Federal District Court Judge Greenlights Cherokee Nation's June 23 Election To Go Forward, Freedmen Descendants Lose Bid To Stop Election in Which They Can Vote

Freedmen Descendants Lose Bid To Stop Election in Which They Can Vote

WASHINGTON, D.C. - A Washington, D.C. federal District Court judge denied today an attempt by six non-Indian Freedmen to stop the Cherokee Nation's general election to be held on June 23, 2007.

Judge Kennedy's decision denied the injunction based on the fact that a Cherokee tribal court order had reinstated the non-Indian Freedmen descendants to citizenship and the right to vote on May 14, as well as the fact that the Bureau of Indian Affairs had approved the June 23 election procedures.'

"Judge Kennedy showed great wisdom in his decision. We have said that this group's effort to stop the election was a remedy in search of a wrong, as all eligible non-Indian Freedmen citizens of the Cherokee Nation can vote in this election," said Chad Smith, Principal Chief of the Cherokee Nation.
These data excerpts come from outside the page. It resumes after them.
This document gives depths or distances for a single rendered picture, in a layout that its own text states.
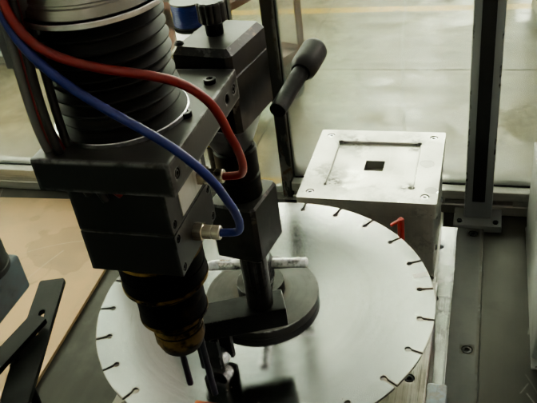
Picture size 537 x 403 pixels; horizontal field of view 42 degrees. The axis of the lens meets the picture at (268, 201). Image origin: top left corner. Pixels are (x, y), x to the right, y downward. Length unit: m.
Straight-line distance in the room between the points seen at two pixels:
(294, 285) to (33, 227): 0.67
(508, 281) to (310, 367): 0.46
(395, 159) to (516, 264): 0.23
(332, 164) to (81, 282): 0.42
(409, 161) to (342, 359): 0.42
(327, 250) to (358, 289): 0.07
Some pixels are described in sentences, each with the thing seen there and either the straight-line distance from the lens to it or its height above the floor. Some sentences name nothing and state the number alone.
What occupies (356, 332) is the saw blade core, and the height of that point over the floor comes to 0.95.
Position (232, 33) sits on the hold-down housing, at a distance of 0.47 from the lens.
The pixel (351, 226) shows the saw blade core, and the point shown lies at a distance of 0.78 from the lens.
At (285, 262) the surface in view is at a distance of 0.66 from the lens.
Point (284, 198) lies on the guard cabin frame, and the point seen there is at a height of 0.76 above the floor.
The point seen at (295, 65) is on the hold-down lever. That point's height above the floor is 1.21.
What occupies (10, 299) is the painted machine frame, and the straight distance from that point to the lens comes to 0.68.
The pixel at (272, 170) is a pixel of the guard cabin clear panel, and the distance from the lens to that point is 1.18.
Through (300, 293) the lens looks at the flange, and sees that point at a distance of 0.68.
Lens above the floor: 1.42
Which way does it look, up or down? 34 degrees down
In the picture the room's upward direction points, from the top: 8 degrees counter-clockwise
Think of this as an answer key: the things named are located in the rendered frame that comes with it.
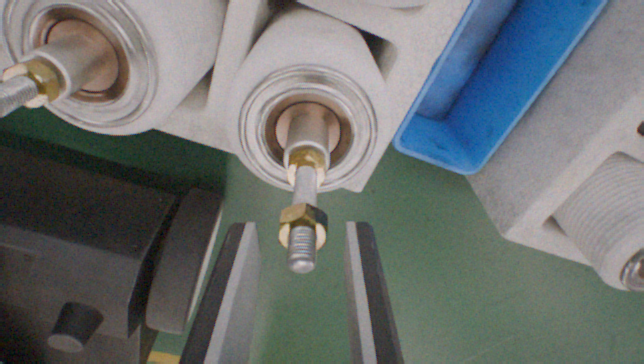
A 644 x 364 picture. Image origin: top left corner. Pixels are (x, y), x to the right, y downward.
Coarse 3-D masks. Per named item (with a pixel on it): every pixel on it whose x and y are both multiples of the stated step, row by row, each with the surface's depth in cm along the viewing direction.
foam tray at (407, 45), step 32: (256, 0) 20; (288, 0) 30; (320, 0) 21; (352, 0) 21; (448, 0) 20; (224, 32) 22; (256, 32) 25; (384, 32) 22; (416, 32) 22; (448, 32) 22; (0, 64) 22; (224, 64) 23; (384, 64) 25; (416, 64) 23; (192, 96) 27; (224, 96) 24; (160, 128) 26; (192, 128) 26; (224, 128) 26
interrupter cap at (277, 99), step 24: (288, 72) 16; (312, 72) 16; (336, 72) 16; (264, 96) 17; (288, 96) 17; (312, 96) 17; (336, 96) 17; (360, 96) 17; (240, 120) 17; (264, 120) 17; (288, 120) 18; (336, 120) 18; (360, 120) 17; (264, 144) 18; (336, 144) 19; (360, 144) 18; (264, 168) 19; (336, 168) 19; (360, 168) 19
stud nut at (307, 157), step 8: (296, 152) 15; (304, 152) 15; (312, 152) 15; (288, 160) 15; (296, 160) 14; (304, 160) 14; (312, 160) 14; (320, 160) 15; (288, 168) 15; (296, 168) 15; (320, 168) 15; (288, 176) 15; (320, 176) 15; (320, 184) 15
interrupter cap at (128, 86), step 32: (32, 0) 14; (64, 0) 14; (96, 0) 14; (32, 32) 15; (64, 32) 15; (96, 32) 15; (128, 32) 15; (128, 64) 16; (96, 96) 17; (128, 96) 16
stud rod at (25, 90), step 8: (8, 80) 12; (16, 80) 12; (24, 80) 12; (0, 88) 11; (8, 88) 11; (16, 88) 11; (24, 88) 12; (32, 88) 12; (0, 96) 11; (8, 96) 11; (16, 96) 11; (24, 96) 12; (32, 96) 12; (0, 104) 11; (8, 104) 11; (16, 104) 11; (0, 112) 11; (8, 112) 11
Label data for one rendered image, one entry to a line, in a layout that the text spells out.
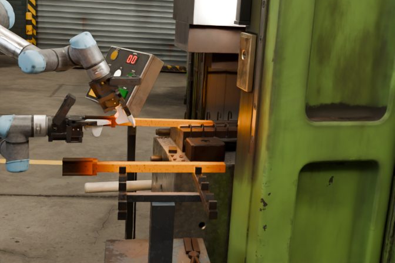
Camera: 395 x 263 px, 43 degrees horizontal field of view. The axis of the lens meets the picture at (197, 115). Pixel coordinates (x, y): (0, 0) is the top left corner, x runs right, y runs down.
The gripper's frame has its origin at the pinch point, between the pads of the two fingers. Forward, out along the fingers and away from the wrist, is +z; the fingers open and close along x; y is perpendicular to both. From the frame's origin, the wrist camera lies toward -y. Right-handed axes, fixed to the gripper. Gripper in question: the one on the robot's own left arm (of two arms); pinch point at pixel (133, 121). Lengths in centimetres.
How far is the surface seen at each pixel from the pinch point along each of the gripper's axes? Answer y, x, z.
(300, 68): -46, 48, -5
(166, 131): -9.6, -12.5, 13.6
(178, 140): -11.0, 2.3, 13.8
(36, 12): 48, -811, -27
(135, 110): -3.5, -38.9, 7.7
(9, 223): 97, -139, 61
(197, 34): -32.8, 7.9, -18.5
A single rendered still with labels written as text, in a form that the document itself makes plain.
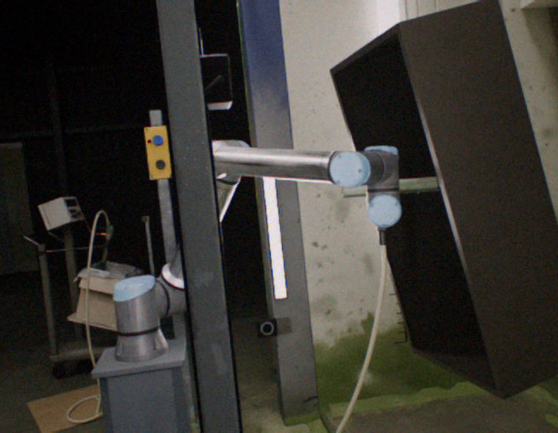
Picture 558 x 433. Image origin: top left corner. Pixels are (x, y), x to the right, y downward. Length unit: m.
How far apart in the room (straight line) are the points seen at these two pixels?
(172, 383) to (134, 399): 0.13
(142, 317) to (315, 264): 1.06
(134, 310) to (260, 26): 1.51
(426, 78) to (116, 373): 1.37
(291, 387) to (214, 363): 2.11
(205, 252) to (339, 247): 2.06
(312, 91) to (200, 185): 2.08
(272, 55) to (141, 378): 1.62
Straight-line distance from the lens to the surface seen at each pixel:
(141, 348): 2.06
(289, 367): 2.88
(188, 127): 0.79
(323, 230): 2.79
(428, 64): 1.78
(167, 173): 2.87
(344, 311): 2.87
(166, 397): 2.05
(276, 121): 2.77
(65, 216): 4.39
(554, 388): 3.12
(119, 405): 2.07
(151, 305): 2.06
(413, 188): 1.87
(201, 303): 0.80
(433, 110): 1.76
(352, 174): 1.41
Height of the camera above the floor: 1.19
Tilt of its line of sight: 3 degrees down
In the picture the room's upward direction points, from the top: 6 degrees counter-clockwise
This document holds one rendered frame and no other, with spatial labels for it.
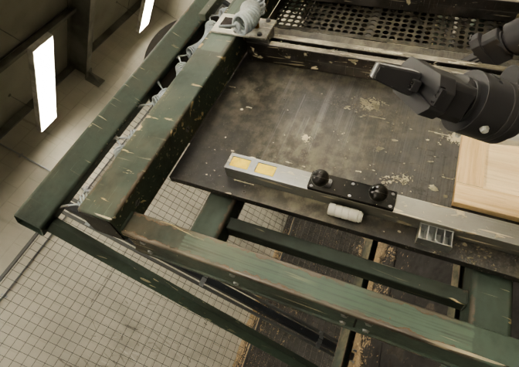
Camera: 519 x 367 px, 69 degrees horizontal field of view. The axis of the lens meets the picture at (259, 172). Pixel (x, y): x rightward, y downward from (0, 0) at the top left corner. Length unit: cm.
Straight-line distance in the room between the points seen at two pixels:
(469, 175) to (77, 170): 123
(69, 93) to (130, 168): 570
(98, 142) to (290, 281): 98
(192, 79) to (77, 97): 552
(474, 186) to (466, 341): 36
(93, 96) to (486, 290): 621
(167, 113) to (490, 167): 82
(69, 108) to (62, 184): 504
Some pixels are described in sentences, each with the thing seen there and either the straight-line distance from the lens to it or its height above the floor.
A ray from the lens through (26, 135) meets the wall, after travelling 624.
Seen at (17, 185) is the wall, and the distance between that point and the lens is 590.
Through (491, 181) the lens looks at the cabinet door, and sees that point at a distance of 104.
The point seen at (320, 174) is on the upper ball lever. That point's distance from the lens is 79.
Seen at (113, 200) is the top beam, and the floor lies 190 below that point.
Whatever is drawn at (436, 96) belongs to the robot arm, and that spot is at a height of 157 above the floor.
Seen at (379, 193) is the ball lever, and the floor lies 145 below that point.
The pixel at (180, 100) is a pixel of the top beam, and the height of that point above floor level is 191.
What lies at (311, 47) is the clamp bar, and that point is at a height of 166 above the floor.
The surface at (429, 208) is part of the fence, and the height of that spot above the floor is 129.
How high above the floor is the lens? 178
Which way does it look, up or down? 9 degrees down
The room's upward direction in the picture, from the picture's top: 59 degrees counter-clockwise
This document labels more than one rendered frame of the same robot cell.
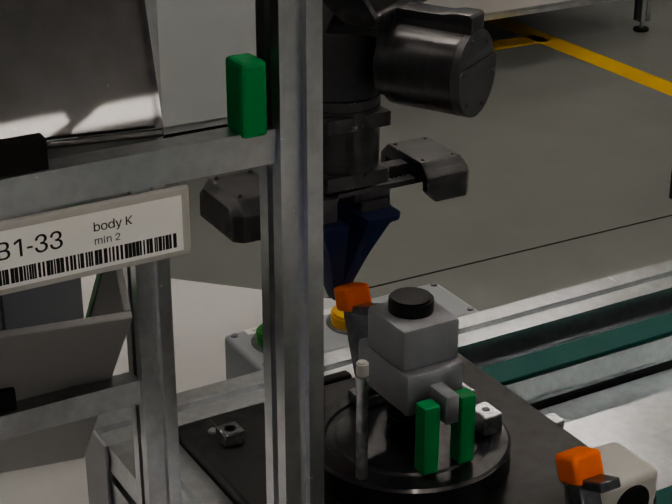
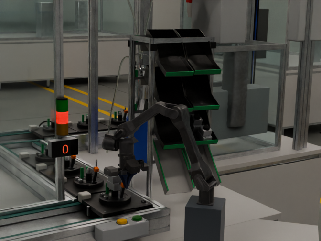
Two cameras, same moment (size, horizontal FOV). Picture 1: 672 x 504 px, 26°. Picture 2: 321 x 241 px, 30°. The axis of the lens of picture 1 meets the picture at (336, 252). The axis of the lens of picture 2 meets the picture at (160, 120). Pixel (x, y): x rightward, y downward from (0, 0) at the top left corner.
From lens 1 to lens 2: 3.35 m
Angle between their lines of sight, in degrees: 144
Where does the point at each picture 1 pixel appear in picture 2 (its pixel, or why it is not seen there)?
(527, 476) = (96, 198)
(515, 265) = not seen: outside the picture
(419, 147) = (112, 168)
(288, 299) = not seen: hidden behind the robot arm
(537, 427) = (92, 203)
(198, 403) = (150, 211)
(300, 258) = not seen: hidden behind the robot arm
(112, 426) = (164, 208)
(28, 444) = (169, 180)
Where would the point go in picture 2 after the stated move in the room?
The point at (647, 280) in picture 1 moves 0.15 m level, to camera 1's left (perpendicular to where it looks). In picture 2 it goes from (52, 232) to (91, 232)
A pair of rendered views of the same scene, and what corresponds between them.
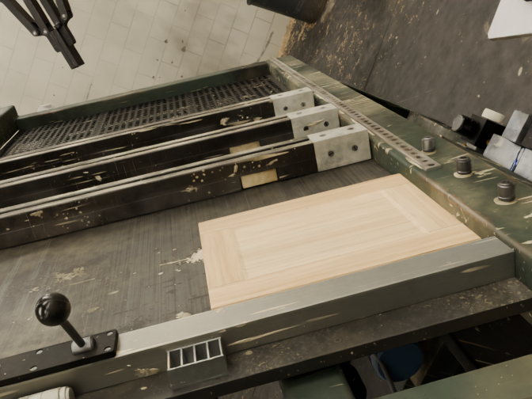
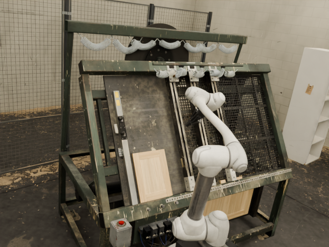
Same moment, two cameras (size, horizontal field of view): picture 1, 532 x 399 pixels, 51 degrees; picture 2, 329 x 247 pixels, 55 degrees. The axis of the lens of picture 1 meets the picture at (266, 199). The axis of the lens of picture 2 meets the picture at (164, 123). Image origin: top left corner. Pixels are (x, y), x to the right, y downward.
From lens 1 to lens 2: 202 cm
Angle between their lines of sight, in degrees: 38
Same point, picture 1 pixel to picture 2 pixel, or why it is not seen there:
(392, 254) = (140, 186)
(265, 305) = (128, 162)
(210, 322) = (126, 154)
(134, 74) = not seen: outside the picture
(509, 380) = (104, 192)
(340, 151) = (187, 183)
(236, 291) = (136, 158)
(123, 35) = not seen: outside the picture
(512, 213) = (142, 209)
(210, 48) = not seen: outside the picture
"We're also pleased that his decision respects our tribal court decisions and the more than 300 non-Indian Freedmen who won a ruling in our tribal court to participate in the June 23 election," Smith said.

In the June 23 election, Cherokee Nation citizens will vote for, among other things, candidates for Principal Chief, Deputy Principal Chief, and Tribal Council.

The Cherokee Nation passed a Constitutional amendment in March 2007 with approval of 77 percent of the voters, limiting Cherokee Nation citizenship only to those who can trace an Indian ancestor listed on U.S. Government census rolls of the Nation taken in the early 1900s, also known as the Dawes Rolls. The Dawes Rolls is the existing objective basis for establishing Indian lineage for the Cherokee Nation. Since the March amendment's passage, the Nation has been targeted with false charges of racism and misinformation. Most maliciously, the Nation has been falsely accused of expelling all black citizens -- a charge that is 100 percent wrong. Black citizens with Cherokee ancestry have long been, and will continue to be, citizens of the Cherokee Nation.

"This issue has nothing to do with race. It has everything to do with who can be an Indian in an Indian tribe and the proper exercise of our sovereignty to define our citizens," Smith added.

The following are undisputed facts:

  1. While only 2 percent of Cherokees held slaves, the Cherokee Nation abolished slavery in 1863, prior to the end of the Civil War. More than 1,500 descendants of these freed slaves have full, indisputable Cherokee Nation citizenship rights because they have Indian ancestry. These Freedmen descendants remain citizens and are completely unaffected by the March 2007 constitutional amendment.
  2. Thousands of other Cherokees of African and other heritage (but not of Freedmen descent) are also citizens because they have an Indian ancestor on the Cherokee Dawes Roll.
  3. The March 2007 amendment permits the more than 2,800 affected Freedmen descendants to become permanent Cherokee citizens if they can prove lineage to an Indian ancestor on the Dawes Roll.
  4. Notwithstanding the March 2007 amendment, the Nation supported a stay in its implementation while a Cherokee tribal court evaluates its legality. All non-Indian Freedmen who were disenrolled have been reinstated as citizens pending a final resolution of the tribal court, including economic and health benefits and the right to vote in the June 23 election.
  5. The Nation has provided legal counsel at its own expense to the 300-plus non-Indian Freedmen descendants who are challenging the March 2007 amendment in tribal court.